TASK TO CARRY OUT |
Give back the data below exactly as it was given.
= Beginning of Section =
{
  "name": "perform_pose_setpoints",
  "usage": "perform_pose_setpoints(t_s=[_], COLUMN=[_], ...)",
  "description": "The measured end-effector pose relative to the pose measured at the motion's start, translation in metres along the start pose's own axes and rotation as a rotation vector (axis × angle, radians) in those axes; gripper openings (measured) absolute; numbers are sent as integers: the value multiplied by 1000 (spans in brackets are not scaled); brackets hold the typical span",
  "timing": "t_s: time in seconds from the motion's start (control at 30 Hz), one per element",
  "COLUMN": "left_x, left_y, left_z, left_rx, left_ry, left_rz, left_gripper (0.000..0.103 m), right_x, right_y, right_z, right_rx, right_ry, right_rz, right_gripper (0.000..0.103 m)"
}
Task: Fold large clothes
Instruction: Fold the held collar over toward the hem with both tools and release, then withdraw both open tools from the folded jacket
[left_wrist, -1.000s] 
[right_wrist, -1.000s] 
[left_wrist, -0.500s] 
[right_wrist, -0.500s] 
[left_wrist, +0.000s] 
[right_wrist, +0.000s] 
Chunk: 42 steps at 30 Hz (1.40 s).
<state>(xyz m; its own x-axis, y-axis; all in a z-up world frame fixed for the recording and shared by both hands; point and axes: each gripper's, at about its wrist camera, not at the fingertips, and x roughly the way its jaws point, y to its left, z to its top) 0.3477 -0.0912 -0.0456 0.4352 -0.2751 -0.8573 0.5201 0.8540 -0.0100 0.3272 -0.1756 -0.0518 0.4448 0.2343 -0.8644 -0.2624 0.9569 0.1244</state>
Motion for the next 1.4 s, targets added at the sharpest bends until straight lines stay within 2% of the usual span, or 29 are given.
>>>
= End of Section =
RESPONSE BOX |
{
  "name": "perform_pose_setpoints",
  "usage": "perform_pose_setpoints(t_s=[_], COLUMN=[_], ...)",
  "description": "The measured end-effector pose relative to the pose measured at the motion's start, translation in metres along the start pose's own axes and rotation as a rotation vector (axis × angle, radians) in those axes; gripper openings (measured) absolute; numbers are sent as integers: the value multiplied by 1000 (spans in brackets are not scaled); brackets hold the typical span",
  "timing": "t_s: time in seconds from the motion's start (control at 30 Hz), one per element",
  "COLUMN": "left_x, left_y, left_z, left_rx, left_ry, left_rz, left_gripper (0.000..0.103 m), right_x, right_y, right_z, right_rx, right_ry, right_rz, right_gripper (0.000..0.103 m)"
}
Task: Fold large clothes
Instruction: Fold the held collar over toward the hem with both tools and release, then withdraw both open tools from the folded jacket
[left_wrist, -1.000s] 
[right_wrist, -1.000s] 
[left_wrist, -0.500s] 
[right_wrist, -0.500s] 
[left_wrist, +0.000s] 
[right_wrist, +0.000s] 
Chunk: 42 steps at 30 Hz (1.40 s).
<state>(xyz m; its own x-axis, y-axis; all in a z-up world frame fixed for the recording and shared by both hands; point and axes: each gripper's, at about its wrist camera, not at the fingertips, and x roughly the way its jaws point, y to its left, z to its top) 0.3477 -0.0912 -0.0456 0.4352 -0.2751 -0.8573 0.5201 0.8540 -0.0100 0.3272 -0.1756 -0.0518 0.4448 0.2343 -0.8644 -0.2624 0.9569 0.1244</state>
Motion for the next 1.4 s, targets added at the sharpest bends until straight lines stay within 2% of the usual span, or 29 are given.
>>>

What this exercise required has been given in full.